Tally every line below where "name" appears, then report the total alone.
*** MATERIAL FOR THE TASK Section Begins ***
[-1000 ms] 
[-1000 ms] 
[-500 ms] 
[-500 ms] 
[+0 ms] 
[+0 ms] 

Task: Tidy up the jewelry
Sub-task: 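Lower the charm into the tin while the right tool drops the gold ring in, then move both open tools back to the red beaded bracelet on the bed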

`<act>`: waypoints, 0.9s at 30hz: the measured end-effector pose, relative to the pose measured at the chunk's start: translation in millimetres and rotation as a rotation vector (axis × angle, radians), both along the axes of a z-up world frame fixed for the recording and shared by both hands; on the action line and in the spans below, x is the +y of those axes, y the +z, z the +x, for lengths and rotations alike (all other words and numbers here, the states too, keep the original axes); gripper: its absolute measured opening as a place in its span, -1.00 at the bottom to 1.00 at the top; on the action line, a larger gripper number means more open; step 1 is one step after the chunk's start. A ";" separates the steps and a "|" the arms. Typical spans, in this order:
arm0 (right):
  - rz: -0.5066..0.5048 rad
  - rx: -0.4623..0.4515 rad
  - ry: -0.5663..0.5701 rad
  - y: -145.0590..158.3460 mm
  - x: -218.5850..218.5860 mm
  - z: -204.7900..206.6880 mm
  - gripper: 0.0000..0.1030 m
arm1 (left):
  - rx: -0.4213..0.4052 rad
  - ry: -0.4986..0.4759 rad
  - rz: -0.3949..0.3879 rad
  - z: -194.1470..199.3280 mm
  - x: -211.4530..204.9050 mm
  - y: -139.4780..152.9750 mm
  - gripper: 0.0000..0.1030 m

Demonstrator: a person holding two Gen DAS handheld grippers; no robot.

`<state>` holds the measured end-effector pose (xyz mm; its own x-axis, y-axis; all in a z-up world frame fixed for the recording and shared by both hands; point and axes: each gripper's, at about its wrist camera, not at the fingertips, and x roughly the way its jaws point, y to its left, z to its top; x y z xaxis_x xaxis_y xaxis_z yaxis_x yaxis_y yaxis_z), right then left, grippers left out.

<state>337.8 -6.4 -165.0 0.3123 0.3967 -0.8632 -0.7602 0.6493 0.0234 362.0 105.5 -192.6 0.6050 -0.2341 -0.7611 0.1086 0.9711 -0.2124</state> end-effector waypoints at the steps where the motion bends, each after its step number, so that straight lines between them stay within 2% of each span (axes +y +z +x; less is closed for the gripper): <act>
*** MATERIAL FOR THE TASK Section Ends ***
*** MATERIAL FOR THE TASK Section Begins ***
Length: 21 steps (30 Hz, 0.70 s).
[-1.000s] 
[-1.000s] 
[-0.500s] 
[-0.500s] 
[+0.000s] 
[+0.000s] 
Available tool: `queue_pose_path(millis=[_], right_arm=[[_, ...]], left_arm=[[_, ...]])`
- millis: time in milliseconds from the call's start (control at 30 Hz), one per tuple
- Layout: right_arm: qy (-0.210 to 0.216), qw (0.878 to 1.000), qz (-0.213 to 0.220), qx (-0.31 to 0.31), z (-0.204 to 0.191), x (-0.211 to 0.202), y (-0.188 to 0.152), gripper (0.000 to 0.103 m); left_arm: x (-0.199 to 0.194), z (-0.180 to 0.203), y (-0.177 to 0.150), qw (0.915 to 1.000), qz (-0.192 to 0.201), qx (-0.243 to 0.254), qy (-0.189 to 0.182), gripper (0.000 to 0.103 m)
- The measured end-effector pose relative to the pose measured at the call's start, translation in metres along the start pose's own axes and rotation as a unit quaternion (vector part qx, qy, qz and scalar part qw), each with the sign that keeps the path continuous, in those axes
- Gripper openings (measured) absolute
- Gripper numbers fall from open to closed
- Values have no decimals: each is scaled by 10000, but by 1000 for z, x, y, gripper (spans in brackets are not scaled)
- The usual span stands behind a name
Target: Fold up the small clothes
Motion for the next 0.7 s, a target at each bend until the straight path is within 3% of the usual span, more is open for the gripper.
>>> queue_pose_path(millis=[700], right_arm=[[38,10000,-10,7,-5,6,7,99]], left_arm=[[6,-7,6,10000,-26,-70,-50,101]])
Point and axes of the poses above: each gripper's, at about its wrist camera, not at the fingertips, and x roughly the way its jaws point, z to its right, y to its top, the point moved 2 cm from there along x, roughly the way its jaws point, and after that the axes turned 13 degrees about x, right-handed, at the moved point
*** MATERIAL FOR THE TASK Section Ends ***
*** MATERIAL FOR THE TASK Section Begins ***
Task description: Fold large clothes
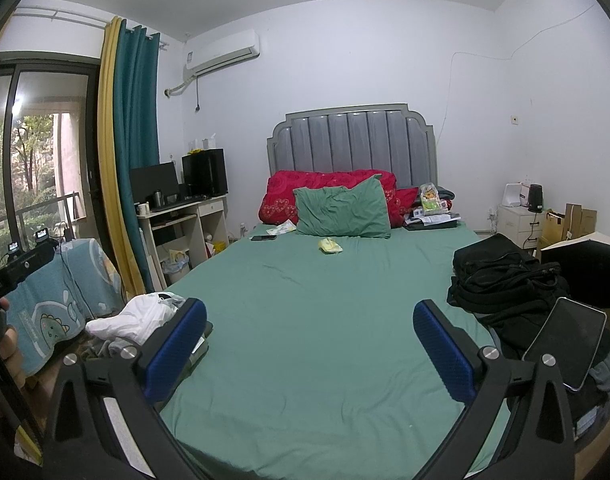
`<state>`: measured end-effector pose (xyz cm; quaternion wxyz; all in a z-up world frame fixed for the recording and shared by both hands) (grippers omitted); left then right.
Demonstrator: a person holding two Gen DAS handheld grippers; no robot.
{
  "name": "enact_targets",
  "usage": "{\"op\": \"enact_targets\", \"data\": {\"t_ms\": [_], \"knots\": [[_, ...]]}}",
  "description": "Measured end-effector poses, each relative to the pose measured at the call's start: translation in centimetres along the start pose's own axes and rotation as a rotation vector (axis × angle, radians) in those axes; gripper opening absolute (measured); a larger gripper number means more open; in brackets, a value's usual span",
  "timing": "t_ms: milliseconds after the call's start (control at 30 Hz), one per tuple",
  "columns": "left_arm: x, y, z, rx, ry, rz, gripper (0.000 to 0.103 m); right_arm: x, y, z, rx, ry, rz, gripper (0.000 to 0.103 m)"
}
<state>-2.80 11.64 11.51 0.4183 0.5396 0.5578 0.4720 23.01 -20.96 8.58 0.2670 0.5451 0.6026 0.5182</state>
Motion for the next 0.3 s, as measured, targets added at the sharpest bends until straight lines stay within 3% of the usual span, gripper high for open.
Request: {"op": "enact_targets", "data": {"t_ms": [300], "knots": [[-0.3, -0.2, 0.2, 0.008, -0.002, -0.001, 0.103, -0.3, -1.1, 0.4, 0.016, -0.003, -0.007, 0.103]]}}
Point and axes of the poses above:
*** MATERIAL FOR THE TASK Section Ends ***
ANSWER:
2